• _REQUIRED ACTION_: Your task is to copy all of the data exactly.

• _DATA BLOCK_:
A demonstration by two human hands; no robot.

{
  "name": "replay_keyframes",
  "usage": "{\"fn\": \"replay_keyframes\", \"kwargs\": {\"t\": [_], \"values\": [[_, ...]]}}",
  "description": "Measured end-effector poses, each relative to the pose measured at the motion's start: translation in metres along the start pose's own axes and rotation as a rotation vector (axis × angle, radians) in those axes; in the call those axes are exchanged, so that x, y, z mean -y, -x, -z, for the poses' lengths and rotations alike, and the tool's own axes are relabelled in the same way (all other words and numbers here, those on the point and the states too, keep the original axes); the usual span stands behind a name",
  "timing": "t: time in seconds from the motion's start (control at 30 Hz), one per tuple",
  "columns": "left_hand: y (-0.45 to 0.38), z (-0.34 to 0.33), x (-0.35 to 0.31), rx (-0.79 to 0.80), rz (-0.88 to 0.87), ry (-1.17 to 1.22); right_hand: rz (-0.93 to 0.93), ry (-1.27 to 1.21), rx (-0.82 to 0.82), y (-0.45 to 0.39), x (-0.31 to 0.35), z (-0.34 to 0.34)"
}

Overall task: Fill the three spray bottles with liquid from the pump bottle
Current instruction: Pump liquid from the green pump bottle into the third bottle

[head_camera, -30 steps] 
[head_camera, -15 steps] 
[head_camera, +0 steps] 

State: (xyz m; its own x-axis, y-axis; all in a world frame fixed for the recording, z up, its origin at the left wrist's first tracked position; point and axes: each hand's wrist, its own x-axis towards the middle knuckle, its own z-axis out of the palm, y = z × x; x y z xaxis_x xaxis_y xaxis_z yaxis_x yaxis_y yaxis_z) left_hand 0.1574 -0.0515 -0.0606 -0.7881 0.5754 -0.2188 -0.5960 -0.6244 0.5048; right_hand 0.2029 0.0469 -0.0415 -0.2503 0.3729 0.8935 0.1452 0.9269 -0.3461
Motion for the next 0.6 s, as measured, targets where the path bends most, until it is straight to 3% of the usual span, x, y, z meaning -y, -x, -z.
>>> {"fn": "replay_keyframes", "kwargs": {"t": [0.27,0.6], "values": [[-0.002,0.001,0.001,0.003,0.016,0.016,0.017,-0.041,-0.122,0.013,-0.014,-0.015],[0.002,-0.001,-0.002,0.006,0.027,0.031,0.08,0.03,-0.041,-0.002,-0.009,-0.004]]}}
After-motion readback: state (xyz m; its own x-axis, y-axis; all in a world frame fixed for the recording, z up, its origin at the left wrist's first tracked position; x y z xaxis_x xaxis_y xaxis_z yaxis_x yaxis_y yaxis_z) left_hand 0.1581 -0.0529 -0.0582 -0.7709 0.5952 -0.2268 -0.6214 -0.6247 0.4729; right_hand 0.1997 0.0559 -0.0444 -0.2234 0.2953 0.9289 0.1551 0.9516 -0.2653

• _RESPONSE BOX_:
A demonstration by two human hands; no robot.

{
  "name": "replay_keyframes",
  "usage": "{\"fn\": \"replay_keyframes\", \"kwargs\": {\"t\": [_], \"values\": [[_, ...]]}}",
  "description": "Measured end-effector poses, each relative to the pose measured at the motion's start: translation in metres along the start pose's own axes and rotation as a rotation vector (axis × angle, radians) in those axes; in the call those axes are exchanged, so that x, y, z mean -y, -x, -z, for the poses' lengths and rotations alike, and the tool's own axes are relabelled in the same way (all other words and numbers here, those on the point and the states too, keep the original axes); the usual span stands behind a name",
  "timing": "t: time in seconds from the motion's start (control at 30 Hz), one per tuple",
  "columns": "left_hand: y (-0.45 to 0.38), z (-0.34 to 0.33), x (-0.35 to 0.31), rx (-0.79 to 0.80), rz (-0.88 to 0.87), ry (-1.17 to 1.22); right_hand: rz (-0.93 to 0.93), ry (-1.27 to 1.21), rx (-0.82 to 0.82), y (-0.45 to 0.39), x (-0.31 to 0.35), z (-0.34 to 0.34)"
}

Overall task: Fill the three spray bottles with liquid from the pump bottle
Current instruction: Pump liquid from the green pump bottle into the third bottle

[head_camera, -30 steps] 
[head_camera, -15 steps] 
[head_camera, +0 steps] 

State: (xyz m; its own x-axis, y-axis; all in a world frame fixed for the recording, z up, its origin at the left wrist's first tracked position; point and axes: each hand's wrist, its own x-axis towards the middle knuckle, its own z-axis out of the palm, y = z × x; x y z xaxis_x xaxis_y xaxis_z yaxis_x yaxis_y yaxis_z) left_hand 0.1574 -0.0515 -0.0606 -0.7881 0.5754 -0.2188 -0.5960 -0.6244 0.5048; right_hand 0.2029 0.0469 -0.0415 -0.2503 0.3729 0.8935 0.1452 0.9269 -0.3461
Motion for the next 0.6 s, as measured, targets where the path bends most, until it is straight to 3% of the usual span, x, y, z meaning -y, -x, -z.
>>> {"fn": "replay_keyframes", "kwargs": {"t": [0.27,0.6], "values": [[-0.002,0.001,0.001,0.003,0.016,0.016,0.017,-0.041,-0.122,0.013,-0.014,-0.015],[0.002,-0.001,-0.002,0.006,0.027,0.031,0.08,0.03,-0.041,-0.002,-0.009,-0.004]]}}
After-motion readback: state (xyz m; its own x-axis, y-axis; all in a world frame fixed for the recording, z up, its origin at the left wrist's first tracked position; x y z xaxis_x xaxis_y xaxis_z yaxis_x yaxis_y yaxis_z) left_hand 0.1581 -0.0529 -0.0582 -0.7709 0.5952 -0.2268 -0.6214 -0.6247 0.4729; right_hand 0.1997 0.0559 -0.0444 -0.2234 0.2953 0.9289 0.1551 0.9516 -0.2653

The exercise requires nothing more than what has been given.